The Bishop and the Butterfly: Murder, Politics, and the End of the Jazz Age
    Deadman's picture

    Teach your children well ...

    Many people want to know how this country got into its current economic mess. The news this weekend that some of Wall Street's biggest, most prestigious financial institutions (Merrill Lynch, Lehman Brothers, AIG) are failing and need to be rescued will raise many more questions.

    Of course, the full story is quite complicated, but one of the main drivers behind the current problems is the housing crisis, and the fact that these institutions allowed many homeowners to take on way more debt than they could handle.

    Many observers have pointed out that a lot of the blame lies with the consumers who took on that debt. While I definitely believe in personal responsibility, I also believe the vast majority of those people did not receive adequate or entirely truthful explanations about what they were signing and had little idea of what they were getting into.
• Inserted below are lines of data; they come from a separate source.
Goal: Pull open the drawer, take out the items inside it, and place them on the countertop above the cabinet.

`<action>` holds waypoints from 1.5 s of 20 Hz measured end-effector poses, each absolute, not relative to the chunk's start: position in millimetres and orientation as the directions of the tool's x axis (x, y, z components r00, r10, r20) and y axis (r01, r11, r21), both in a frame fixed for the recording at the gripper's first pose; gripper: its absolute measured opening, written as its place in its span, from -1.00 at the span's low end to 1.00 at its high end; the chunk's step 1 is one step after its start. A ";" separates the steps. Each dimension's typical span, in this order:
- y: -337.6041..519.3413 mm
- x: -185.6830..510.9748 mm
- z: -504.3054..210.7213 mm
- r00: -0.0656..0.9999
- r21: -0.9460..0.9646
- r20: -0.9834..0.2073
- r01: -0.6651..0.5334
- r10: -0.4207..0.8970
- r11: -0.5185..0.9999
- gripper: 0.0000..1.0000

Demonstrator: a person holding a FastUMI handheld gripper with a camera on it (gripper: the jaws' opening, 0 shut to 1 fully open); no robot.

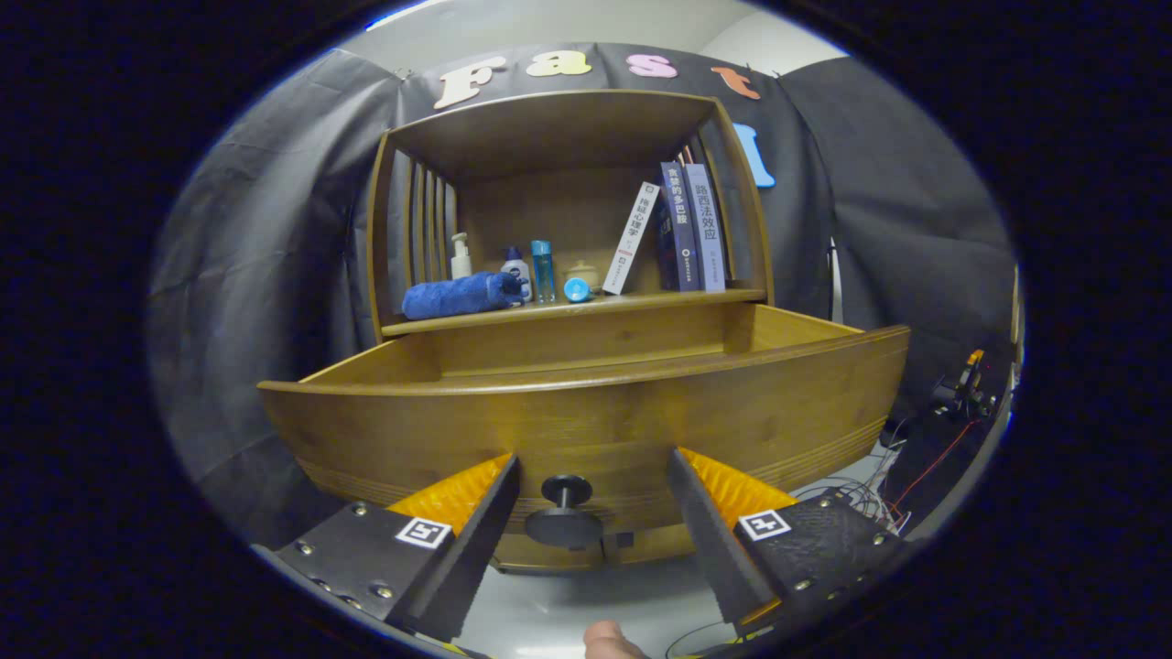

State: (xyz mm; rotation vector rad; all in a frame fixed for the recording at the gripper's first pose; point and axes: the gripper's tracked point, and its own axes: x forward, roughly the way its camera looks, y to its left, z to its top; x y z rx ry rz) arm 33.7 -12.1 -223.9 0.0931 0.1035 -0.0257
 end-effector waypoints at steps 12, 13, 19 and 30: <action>-14.5 99.3 -217.4 0.992 0.094 -0.128 -0.003 0.015 0.996 0.97; -13.1 105.8 -213.6 0.993 0.093 -0.117 -0.002 0.013 0.996 0.97; -9.8 148.5 -211.5 0.994 0.074 -0.107 0.002 0.006 0.997 0.97; -5.1 211.2 -210.6 0.998 0.022 -0.066 0.006 -0.004 1.000 0.98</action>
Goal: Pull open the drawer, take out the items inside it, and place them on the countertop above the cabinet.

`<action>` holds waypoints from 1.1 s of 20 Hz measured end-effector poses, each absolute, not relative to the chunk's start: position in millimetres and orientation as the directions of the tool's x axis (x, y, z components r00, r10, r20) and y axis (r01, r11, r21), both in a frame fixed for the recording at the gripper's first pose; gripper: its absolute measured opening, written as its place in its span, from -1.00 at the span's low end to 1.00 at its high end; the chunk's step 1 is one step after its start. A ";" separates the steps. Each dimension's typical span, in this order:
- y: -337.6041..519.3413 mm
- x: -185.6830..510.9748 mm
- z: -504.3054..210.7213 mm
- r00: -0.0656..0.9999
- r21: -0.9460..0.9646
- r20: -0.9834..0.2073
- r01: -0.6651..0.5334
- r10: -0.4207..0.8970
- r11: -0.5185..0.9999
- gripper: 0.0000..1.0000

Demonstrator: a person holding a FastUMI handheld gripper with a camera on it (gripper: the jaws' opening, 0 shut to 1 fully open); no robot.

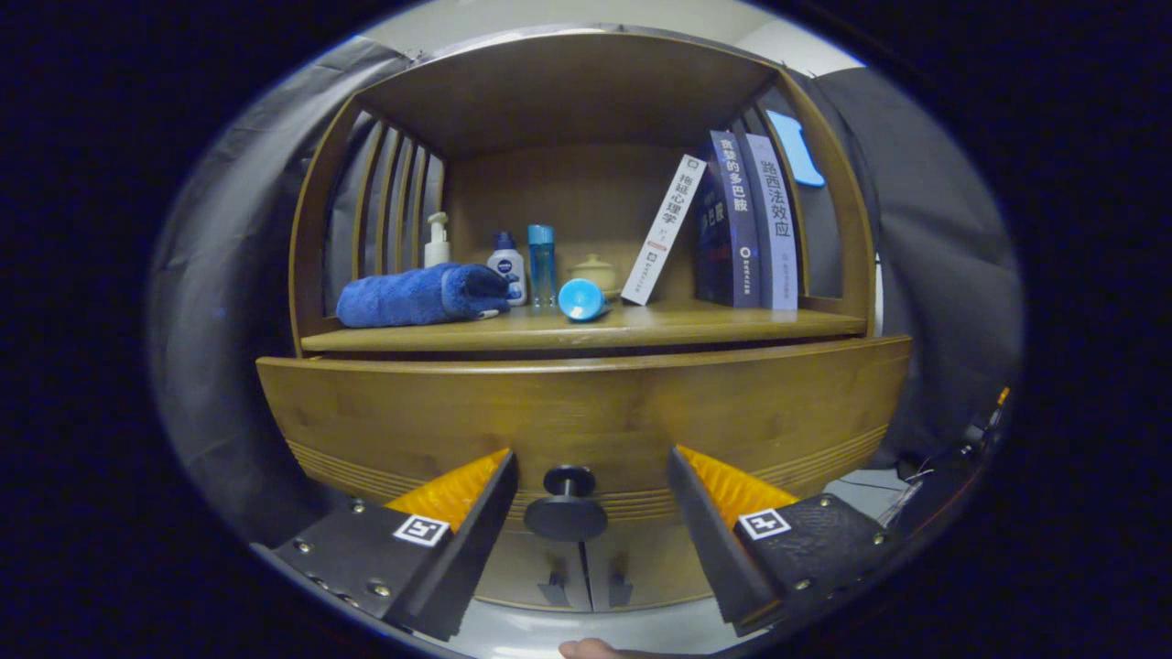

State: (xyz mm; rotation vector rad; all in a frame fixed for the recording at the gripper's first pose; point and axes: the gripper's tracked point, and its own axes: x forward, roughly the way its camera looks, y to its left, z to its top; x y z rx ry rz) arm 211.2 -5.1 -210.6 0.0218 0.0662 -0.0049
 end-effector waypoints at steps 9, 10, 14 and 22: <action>-4.7 243.6 -210.8 0.999 0.032 -0.035 0.021 -0.020 0.999 0.96; -5.4 241.8 -208.2 0.999 0.029 -0.028 0.022 -0.021 0.999 0.93; -4.7 244.8 -210.9 0.999 0.017 -0.034 0.016 -0.016 1.000 0.92; -9.1 241.6 -244.8 0.990 0.089 -0.139 0.044 -0.032 0.995 0.94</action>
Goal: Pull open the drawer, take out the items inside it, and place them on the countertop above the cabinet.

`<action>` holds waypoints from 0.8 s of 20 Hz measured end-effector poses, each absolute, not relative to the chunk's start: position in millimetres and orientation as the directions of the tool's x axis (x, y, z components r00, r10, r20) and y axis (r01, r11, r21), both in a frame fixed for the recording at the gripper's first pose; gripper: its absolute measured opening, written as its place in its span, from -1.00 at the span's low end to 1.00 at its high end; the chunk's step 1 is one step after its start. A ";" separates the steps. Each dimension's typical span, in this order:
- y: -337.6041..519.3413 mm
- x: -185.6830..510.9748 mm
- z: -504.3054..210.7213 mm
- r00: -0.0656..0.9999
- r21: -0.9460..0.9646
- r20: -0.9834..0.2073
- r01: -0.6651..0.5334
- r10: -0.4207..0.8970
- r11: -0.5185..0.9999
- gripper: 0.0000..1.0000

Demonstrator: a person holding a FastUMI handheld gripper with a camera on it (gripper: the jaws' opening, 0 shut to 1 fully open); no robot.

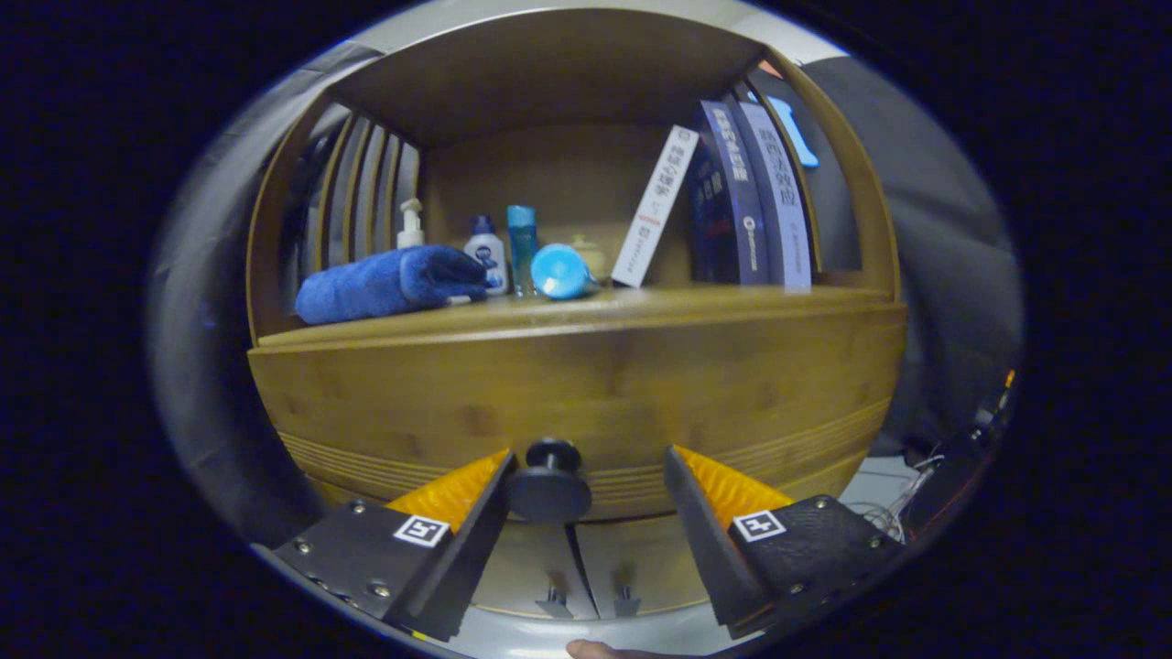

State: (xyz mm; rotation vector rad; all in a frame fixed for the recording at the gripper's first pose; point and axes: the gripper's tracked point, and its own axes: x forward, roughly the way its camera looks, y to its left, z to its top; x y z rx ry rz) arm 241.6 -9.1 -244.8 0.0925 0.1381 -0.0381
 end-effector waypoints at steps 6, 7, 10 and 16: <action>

    And that, at least in part, is a failing of our educational system.

    I mean, why don't high schools teach personal finance? It should be a mandatory requirement for a degree. If I were a school administrator or involved in curriculum development, that would be one of the first changes I'd make.

    Young people are taught how to bake cakes and sew pillows in home economics, how to build clocks in shop class, how to carry a tune in music class, how to do a layup in gym class, but for some reason they are rarely if ever taught the finer details of balancing budgets, investing in stocks and bonds, saving for retirement, managing debt, etc.

    As a journalist covering the markets and now as an investment professional, I can't begin to tell you how few people know Thing One about managing their money. These are the people who invested most or all of their savings in dot-com stocks, or bought real estate they couldn't really afford, or signed up for and then maxxed out their limit on multiple credit cards.

    Even many of the folks who aren't facing imminent crises have very little idea of where they stand financially or how to prepare for their future.

    It's not their fault. This is not intuitive stuff. It has to be taught, and the earlier the better.

    Maybe there's hope. This week, I spent a couple of hours on the phone trying to explain a few things about the stock market to the 10-year-old son of a high school friend of mine. He was competing in an investing contest for an after-school honors program.

    Those kind of contests can obviously teach some bad investing habits, but at least they get kids thinking about the subject matter while making it somewhat exciting. That's not an easy thing to do, but it's important to try.

    In the meantime, we bend over backwards to bail out the financial institutions that failed us, while allowing the consumers who were never taught any better to suffer the full consequences of their ignorance.

    That kind of cold-hearted, bottom-line thinking is - for better or worse - the nature of capitalism, and it's perhaps one other fact of life we also ought to teach our children about. Maybe that would get them to pay attention.